:: EXERCISE DETAILS ::
A word-for-word transcription of all the data is required.
=== Begin Enclosure ===
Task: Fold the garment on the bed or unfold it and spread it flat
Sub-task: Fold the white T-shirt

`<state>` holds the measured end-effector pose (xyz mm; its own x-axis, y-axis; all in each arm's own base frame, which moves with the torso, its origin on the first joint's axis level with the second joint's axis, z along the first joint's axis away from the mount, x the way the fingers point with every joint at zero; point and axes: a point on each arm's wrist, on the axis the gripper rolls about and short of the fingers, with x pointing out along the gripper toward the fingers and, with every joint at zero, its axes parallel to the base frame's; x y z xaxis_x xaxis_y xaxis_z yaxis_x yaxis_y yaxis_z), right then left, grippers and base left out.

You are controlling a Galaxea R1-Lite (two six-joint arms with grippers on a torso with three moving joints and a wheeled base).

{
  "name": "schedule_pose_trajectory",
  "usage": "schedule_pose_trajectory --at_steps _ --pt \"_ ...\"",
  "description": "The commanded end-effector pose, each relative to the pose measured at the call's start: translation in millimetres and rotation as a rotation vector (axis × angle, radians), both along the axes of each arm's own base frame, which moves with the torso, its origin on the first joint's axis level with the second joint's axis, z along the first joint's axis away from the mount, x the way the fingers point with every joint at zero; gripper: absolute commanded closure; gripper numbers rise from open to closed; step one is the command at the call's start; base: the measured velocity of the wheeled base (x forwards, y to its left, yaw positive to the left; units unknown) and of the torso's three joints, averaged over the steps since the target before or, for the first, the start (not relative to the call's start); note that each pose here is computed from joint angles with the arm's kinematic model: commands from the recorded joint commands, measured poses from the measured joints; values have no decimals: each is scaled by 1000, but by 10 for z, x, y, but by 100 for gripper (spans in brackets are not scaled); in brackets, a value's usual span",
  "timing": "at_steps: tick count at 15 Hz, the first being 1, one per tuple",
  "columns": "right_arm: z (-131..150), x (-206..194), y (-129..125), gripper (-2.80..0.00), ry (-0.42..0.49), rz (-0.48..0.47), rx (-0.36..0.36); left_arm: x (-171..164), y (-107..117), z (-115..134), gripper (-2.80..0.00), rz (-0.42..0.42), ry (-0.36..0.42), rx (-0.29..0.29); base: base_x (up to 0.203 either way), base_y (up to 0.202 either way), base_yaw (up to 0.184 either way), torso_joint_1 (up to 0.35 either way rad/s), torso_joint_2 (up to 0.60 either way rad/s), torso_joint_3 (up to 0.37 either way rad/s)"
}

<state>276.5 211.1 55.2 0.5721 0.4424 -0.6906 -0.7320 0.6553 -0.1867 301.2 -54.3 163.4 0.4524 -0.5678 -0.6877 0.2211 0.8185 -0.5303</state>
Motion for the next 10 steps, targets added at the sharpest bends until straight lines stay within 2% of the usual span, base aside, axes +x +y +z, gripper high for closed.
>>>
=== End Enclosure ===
:: RESULT OF THE TASK ::
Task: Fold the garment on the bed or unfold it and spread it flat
Sub-task: Fold the white T-shirt

`<state>` holds the measured end-effector pose (xyz mm; its own x-axis, y-axis; all in each arm's own base frame, which moves with the torso, its origin on the first joint's axis level with the second joint's axis, z along the first joint's axis away from the mount, x the way the fingers point with every joint at zero; point and axes: a point on each arm's wrist, on the axis the gripper rolls about and short of the fingers, with x pointing out along the gripper toward the fingers and, with every joint at zero, its axes parallel to the base frame's; x y z xaxis_x xaxis_y xaxis_z yaxis_x yaxis_y yaxis_z), right then left, grippers and base left out.

You are controlling a Galaxea R1-Lite (two six-joint arms with grippers on a torso with three moving joints and a wheeled base).

{
  "name": "schedule_pose_trajectory",
  "usage": "schedule_pose_trajectory --at_steps _ --pt \"_ ...\"",
  "description": "The commanded end-effector pose, each relative to the pose measured at the call's start: translation in millimetres and rotation as a rotation vector (axis × angle, radians), both along the axes of each arm's own base frame, which moves with the torso, its origin on the first joint's axis level with the second joint's axis, z along the first joint's axis away from the mount, x the way the fingers point with every joint at zero; gripper: absolute commanded closure; gripper numbers rise from open to closed; step one is the command at the call's start; base: the measured velocity of the wheeled base (x forwards, y to its left, yaw positive to the left; units unknown) and of the torso's three joints, averaged over the steps since the target before or, for the first, the start (not relative to the call's start); note that each pose here is computed from joint angles with the arm's kinematic model: commands from the recorded joint commands, measured poses from the measured joints; values have no decimals: each is scaled by 1000, but by 10 for z, x, y, but by 100 for gripper (spans in brackets are not scaled); in brackets, a value's usual span",
  "timing": "at_steps: tick count at 15 Hz, the first being 1, one per tuple",
  "columns": "right_arm: z (-131..150), x (-206..194), y (-129..125), gripper (-2.80..0.00), ry (-0.42..0.49), rz (-0.48..0.47), rx (-0.36..0.36); left_arm: x (-171..164), y (-107..117), z (-115..134), gripper (-2.80..0.00), rz (-0.42..0.42), ry (-0.36..0.42), rx (-0.29..0.29); base: base_x (up to 0.203 either way), base_y (up to 0.202 either way), base_yaw (up to 0.184 either way), torso_joint_1 (up to 0.35 either way rad/s), torso_joint_2 (up to 0.60 either way rad/s), torso_joint_3 (up to 0.37 either way rad/s)"
}

<state>276.5 211.1 55.2 0.5721 0.4424 -0.6906 -0.7320 0.6553 -0.1867 301.2 -54.3 163.4 0.4524 -0.5678 -0.6877 0.2211 0.8185 -0.5303</state>
Motion for the next 10 steps, targets added at the sharpest bends until straight lines stay within 2% of the usual span, base aside, axes +x +y +z, gripper high for closed.
>>>

This answer requires nothing else.